I have heard that U.2 and NVMe for enterprise / enterprise storage is made nothing like for the home user. I was looking at some enterprise drives NVMe but the price is just insane. 4.000 DKK for 1.92 TB. Yeah no… that’s gonna be in the futhere with a full SSD based server. Honestly i don’t even have a need for a SSD based server. Its just me and my wife. no kids at all and we don’t stream outside our home.

HDD NAS are rapidly phasing out of the enterprise, so do be aware about that. I hear more and more organisations are moving to 30TB or even 60TB SSD drives, simply because operating costs are cheaper and 60TB SSD drives are now offering a decent per-TB cost (1.5x - 2.25x that of equivalent HDDs).

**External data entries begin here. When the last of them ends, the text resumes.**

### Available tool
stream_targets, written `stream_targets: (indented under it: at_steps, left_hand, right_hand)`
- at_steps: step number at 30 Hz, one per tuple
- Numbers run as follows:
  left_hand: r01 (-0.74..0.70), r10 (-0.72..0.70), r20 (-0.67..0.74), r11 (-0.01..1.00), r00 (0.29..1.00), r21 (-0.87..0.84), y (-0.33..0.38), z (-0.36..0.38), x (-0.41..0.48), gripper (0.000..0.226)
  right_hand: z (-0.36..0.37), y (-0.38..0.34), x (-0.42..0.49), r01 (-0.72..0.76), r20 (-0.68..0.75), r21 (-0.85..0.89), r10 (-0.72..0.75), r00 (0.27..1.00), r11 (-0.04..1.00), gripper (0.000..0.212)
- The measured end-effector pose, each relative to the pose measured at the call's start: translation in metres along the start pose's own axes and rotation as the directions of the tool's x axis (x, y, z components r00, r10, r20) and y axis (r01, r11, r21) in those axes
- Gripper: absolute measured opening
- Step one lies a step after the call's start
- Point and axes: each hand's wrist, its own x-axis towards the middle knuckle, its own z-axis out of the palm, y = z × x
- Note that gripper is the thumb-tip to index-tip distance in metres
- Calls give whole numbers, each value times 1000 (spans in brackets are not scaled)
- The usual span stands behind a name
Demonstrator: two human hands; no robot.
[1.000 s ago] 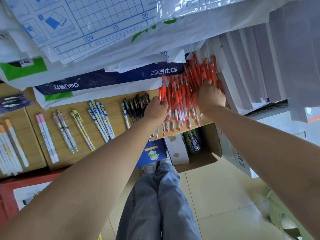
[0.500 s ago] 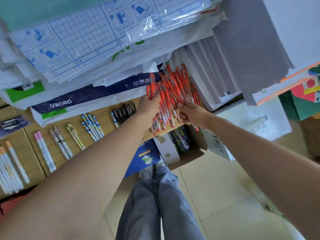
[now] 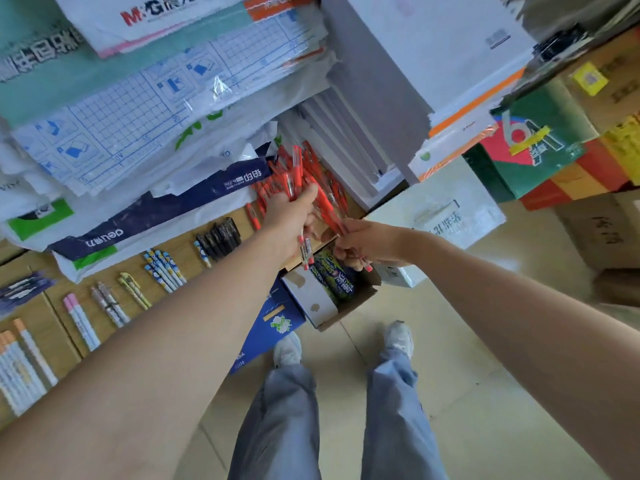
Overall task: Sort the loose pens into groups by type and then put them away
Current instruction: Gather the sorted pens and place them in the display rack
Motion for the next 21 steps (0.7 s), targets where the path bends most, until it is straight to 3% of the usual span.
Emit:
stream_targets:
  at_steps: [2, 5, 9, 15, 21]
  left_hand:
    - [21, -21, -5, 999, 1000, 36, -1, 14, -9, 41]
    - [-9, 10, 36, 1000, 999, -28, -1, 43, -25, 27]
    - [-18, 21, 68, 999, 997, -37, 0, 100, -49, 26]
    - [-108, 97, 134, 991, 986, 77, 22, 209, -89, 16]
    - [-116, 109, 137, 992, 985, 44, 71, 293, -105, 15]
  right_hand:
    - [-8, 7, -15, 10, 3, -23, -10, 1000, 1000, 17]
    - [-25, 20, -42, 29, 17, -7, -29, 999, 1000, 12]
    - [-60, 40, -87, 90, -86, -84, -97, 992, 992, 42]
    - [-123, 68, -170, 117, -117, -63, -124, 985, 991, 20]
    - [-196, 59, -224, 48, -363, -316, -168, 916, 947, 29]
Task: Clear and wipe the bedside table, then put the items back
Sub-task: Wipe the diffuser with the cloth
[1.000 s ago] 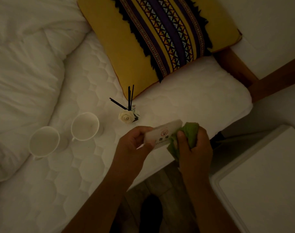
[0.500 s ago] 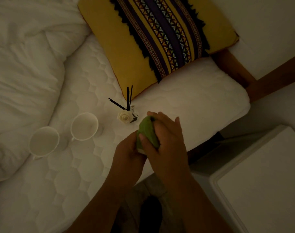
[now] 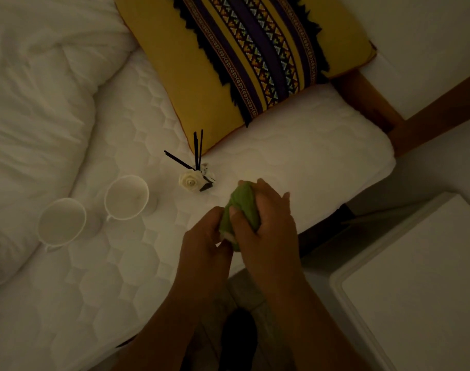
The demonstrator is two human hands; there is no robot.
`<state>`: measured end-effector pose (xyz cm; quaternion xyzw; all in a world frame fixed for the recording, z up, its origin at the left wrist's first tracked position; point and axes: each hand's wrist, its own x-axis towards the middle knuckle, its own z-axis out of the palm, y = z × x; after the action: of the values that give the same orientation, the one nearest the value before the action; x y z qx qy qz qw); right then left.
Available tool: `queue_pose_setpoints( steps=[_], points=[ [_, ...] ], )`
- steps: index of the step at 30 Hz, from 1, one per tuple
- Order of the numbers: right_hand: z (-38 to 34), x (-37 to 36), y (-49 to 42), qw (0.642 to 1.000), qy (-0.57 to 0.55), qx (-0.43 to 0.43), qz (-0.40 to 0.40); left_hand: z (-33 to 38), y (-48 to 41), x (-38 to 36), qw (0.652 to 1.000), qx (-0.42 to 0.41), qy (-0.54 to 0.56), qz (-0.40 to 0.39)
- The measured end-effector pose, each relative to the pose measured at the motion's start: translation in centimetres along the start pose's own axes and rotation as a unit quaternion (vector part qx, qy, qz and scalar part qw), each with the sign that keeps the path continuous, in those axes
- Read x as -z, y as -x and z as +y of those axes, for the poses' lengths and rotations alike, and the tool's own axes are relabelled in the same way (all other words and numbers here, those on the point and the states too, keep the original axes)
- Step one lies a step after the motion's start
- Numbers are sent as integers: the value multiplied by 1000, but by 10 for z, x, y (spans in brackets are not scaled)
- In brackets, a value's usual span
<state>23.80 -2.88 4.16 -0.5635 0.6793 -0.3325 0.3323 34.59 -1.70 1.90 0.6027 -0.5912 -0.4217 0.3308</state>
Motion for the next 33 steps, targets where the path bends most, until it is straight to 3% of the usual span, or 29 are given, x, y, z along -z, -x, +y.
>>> queue_pose_setpoints(
  steps=[4, 9, 13, 17, 20, 33],
  points=[
    [19, 17, -11, 999, 25, -31, 11, -2, 2, -2, 1000, -25, -4, -11],
    [56, 45, -19, 990, -52, -121, 56, -5, 1, -1, 1000, -2, 4, -24],
    [72, 58, -19, 980, -83, -154, 93, -3, -8, -8, 999, -36, -6, -27],
    [80, 51, -11, 967, -131, -196, 99, -5, -24, -27, 999, 8, 46, 3],
    [83, 46, -6, 961, -151, -207, 103, -7, -46, -40, 999, 5, 20, 28],
    [101, 66, -15, 941, -283, -186, 4, -26, -138, -73, 992, 46, 91, 78]
  ],
)
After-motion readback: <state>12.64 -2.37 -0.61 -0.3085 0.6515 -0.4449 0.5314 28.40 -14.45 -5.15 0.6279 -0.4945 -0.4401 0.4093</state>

SSD infrastructure are rapidly converging on the EDSFF E1 and E3 standards (E1.S, E1.L, E3.S, E3.L):

So yeah, be mindful of this when investing in a NAS in 2025, other than that, carry on :slight_smile:

1 Like

The NASes I admin at work are Exos and IronWolf Pro. Red Pro’s pretty much interchangeable with the latter. If noise is a consideration, out of the three the IronWolves tend to have the best sonic profile, but I’m mostly working with 16-20 TB. Those are several dB(A) quieter than little drives like 8s and 10s.

N300s we don’t run because either we push up against IronWolf Pro WRL or need Exos’s continuous operation rating.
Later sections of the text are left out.